I could only gape at her, and she ran out of the Static slobbering all over her sleeve.
I suppose you think I should’ve run out after her. I suppose you’re the type who goes all weak and woolly when someone breaks down and blubs in front of you. Well, more fool you! You don’t know Monkey Wrench the way I know her. She’d try anything to make me do what she wanted – including pretending to cry. She’s a lying little madam.
Once I knew she was only pretending, I forgot about Crystal and decided to go and get my money off The Enemy.
Don’t get me wrong – I wasn’t broke. I had money in my pocket from the self-defence classes, I had wages coming from looking after the yard and Mr Deeds owed me for the Lewinsham fight. But the self-defence dosh wouldn’t go far, and being owed isn’t the same as having a big wad in the hand. I like to keep my wad where I can see it. Owed money is no money at all until you get your fist round it. Take my advice – if you’re owed any ackers, you go out and grab it fast before the bim who owes you spends it on himself.
But by the time I got to her office The Enemy was out and the old secretary-bird was packing up to leave.
She said, ‘Anna told me to ask you to wait.’
‘Where’s my money?’ I said.
‘It’s all ready,’ she said.
‘So am I,’ I said, and I held my hand out.
‘Anna locked it in her desk,’ the secretary-bird said. ‘She won’t be gone long.’
‘Not long’s too long,’ I said. ‘It’s owed me and I want it now.’
‘Please,’ she said, ‘don’t thump the fax. You’ll break it.’
‘Now,’ I said. See what I mean? That old secretary-bird would rather part with her knickers than part with dosh that was already mine.
She said, ‘Please, Eva, calm down. Why don’t you make yourself comfortable? Anna’s coming shortly. You could read a magazine while you wait.’
And then The Enemy herself walked in. She said, ‘Bleeding hell, Eva, why’re you throwing magazines round the room?’ And the secretary-bird scuttled out like she had a fuse lit under her heels.
‘I don’t want to talk to you,’ I said. ‘I don’t want to talk to her. I don’t want to wait and read a poxy fucking magazine. I want my money.’

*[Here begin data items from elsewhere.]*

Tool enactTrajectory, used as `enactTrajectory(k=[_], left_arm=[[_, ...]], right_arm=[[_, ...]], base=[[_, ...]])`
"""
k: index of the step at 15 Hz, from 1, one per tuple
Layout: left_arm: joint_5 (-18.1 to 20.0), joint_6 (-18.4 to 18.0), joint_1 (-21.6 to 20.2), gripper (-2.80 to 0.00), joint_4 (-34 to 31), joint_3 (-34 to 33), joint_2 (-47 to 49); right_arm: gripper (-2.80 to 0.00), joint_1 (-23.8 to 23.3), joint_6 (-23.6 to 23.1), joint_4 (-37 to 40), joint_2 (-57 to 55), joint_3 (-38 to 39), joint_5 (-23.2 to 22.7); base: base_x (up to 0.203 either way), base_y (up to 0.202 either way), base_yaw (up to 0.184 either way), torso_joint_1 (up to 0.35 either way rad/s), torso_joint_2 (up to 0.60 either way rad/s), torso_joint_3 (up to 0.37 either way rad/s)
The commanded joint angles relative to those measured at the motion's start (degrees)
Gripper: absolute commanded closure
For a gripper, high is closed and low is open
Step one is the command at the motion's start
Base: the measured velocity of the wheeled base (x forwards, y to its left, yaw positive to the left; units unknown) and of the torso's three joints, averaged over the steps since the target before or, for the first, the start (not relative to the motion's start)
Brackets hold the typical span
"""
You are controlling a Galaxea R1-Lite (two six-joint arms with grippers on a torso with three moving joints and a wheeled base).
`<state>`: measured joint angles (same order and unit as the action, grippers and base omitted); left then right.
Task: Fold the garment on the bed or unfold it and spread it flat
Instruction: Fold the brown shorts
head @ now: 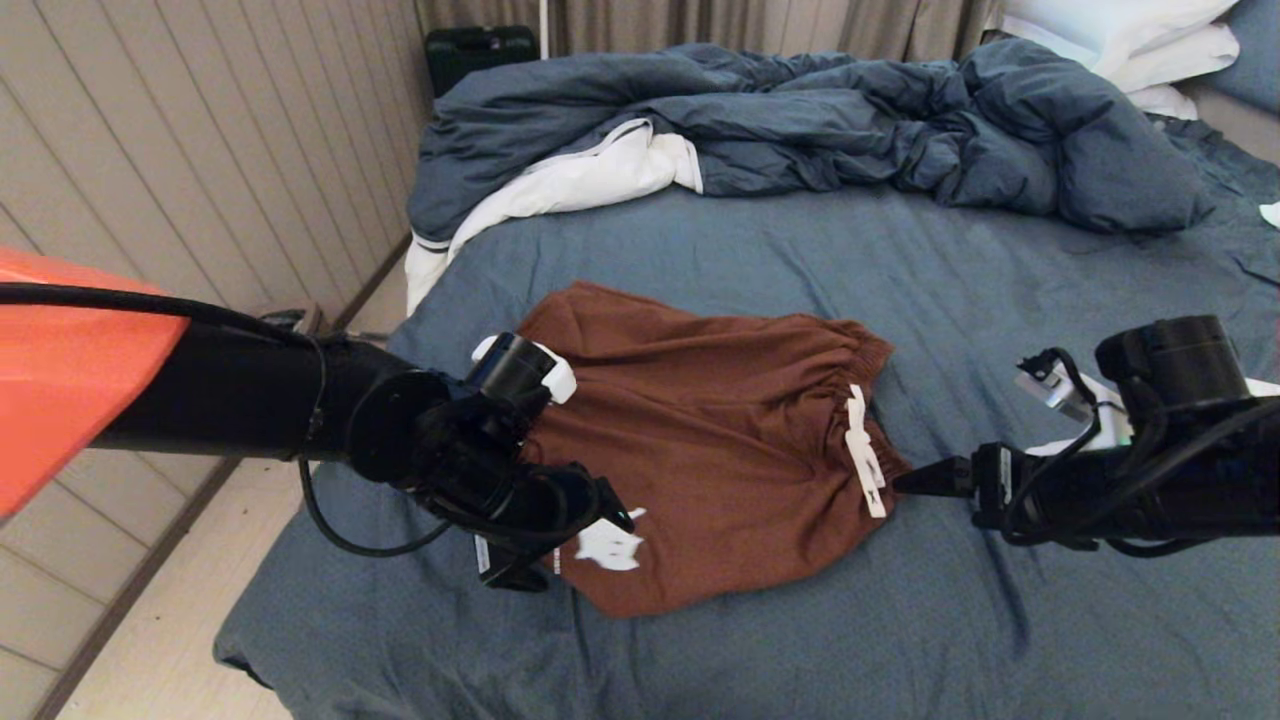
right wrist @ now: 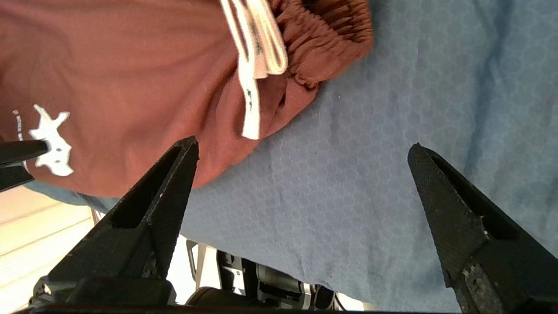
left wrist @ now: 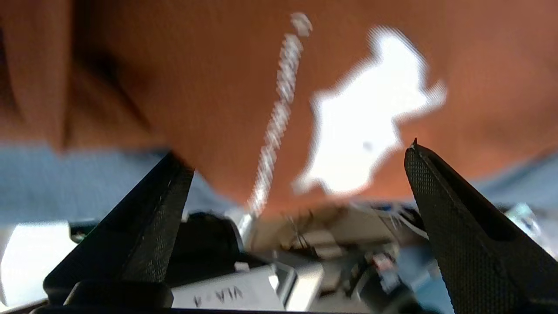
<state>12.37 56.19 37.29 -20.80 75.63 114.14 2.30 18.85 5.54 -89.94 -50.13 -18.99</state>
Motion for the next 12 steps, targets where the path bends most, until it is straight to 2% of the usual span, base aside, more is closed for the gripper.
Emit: enactTrajectory(k=[1,3,6,7,12], left_arm=[[-2.98,0.45,-0.19,-2.8,0.76,1.07,3.26],[-6.4,1.54,-0.85,-2.8,3.02,2.28,5.21],[-6.57,2.14,-2.47,-2.8,3.23,4.56,5.82],[-6.62,2.17,-2.9,0.0,3.12,5.41,6.0],[-6.57,2.61,-3.0,0.0,2.52,4.99,4.32]], right_arm=[[-2.8,-0.16,0.23,-0.13,0.21,0.14,-0.17],[-2.8,-0.81,0.15,-1.68,0.29,1.05,-0.17],[-2.8,-0.9,0.14,-2.37,0.3,1.35,-0.08],[-2.8,-0.9,0.14,-2.37,0.38,1.44,-0.08],[-2.8,-0.75,0.14,-2.46,0.88,2.05,-0.17]], base=[[0.0,0.0,0.0,0.0,0.0,0.0],[0.0,0.0,0.0,0.0,0.0,0.0],[0.0,0.0,0.0,0.0,0.0,0.0],[0.0,0.0,0.0,0.0,0.0,0.0],[0.0,0.0,0.0,0.0,0.0,0.0]])
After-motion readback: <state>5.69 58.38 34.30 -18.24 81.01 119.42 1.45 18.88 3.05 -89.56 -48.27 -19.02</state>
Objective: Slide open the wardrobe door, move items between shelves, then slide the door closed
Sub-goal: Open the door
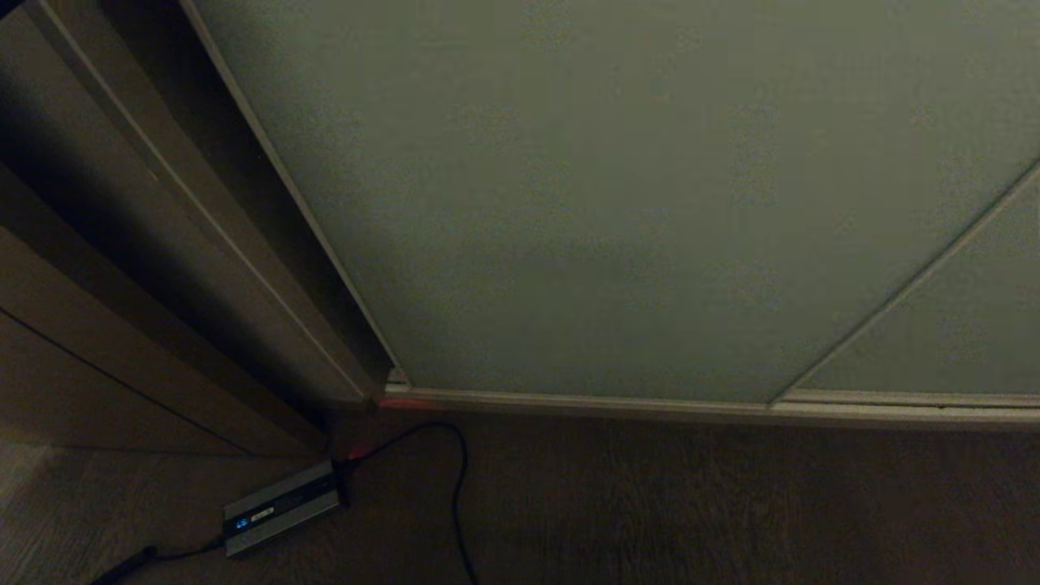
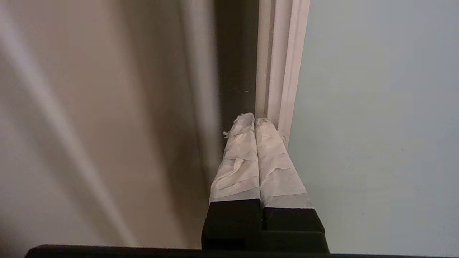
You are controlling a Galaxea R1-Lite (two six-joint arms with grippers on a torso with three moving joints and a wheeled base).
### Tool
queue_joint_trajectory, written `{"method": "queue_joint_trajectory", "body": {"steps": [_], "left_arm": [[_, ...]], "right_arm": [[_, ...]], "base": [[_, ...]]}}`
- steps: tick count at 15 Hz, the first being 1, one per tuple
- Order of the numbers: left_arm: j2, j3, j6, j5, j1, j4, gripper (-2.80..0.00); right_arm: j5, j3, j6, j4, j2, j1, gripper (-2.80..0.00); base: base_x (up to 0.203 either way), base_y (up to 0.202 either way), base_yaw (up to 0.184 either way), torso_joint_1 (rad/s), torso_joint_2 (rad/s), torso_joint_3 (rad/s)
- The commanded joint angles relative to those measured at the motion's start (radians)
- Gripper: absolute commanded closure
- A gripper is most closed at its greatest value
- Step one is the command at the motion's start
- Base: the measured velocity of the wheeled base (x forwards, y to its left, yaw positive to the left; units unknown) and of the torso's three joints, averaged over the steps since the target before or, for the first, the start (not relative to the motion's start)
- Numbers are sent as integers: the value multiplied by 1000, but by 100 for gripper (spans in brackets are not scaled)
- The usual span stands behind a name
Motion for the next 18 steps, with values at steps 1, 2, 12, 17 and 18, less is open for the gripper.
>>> {"method": "queue_joint_trajectory", "body": {"steps": [1,2,12,17,18], "left_arm": [[-101,74,10,7,1,-4,0],[-124,106,15,8,3,-5,0],[11,36,29,18,-112,86,0],[131,-64,39,70,-235,86,0],[156,-94,46,86,-253,88,0]], "right_arm": [[1,3,0,0,0,0,0],[0,3,0,0,0,0,0],[0,3,1,0,0,-1,0],[1,3,0,0,0,0,0],[0,3,0,0,0,0,0]], "base": [[0,0,0,0,0,0],[0,0,0,0,0,0],[0,0,0,0,0,0],[0,0,0,0,0,0],[0,0,0,0,0,0]]}}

‘Keep your hair on,’ she said, and unlocked her private door. ‘Come in.’
‘I don’t want to come in,’ I said. ‘You’re all jerking me around. You all want me to do things. And you’re holding my money ransom so I’ll do what you want.’
‘Take your money,’ The Enemy said. But she took her time unlocking her desk, and while she was at it she said, ‘I just wanted to pass on a warning, that’s all.’ She handed me my money.
While I was counting it she said, ‘I had a visit from the police this morning.’
‘I don’t want to know,’ I said, and I stuffed my dosh in a back pocket.
‘I know,’ she said, ‘but I think you should.’
‘Who’re you to tell me what I should know?’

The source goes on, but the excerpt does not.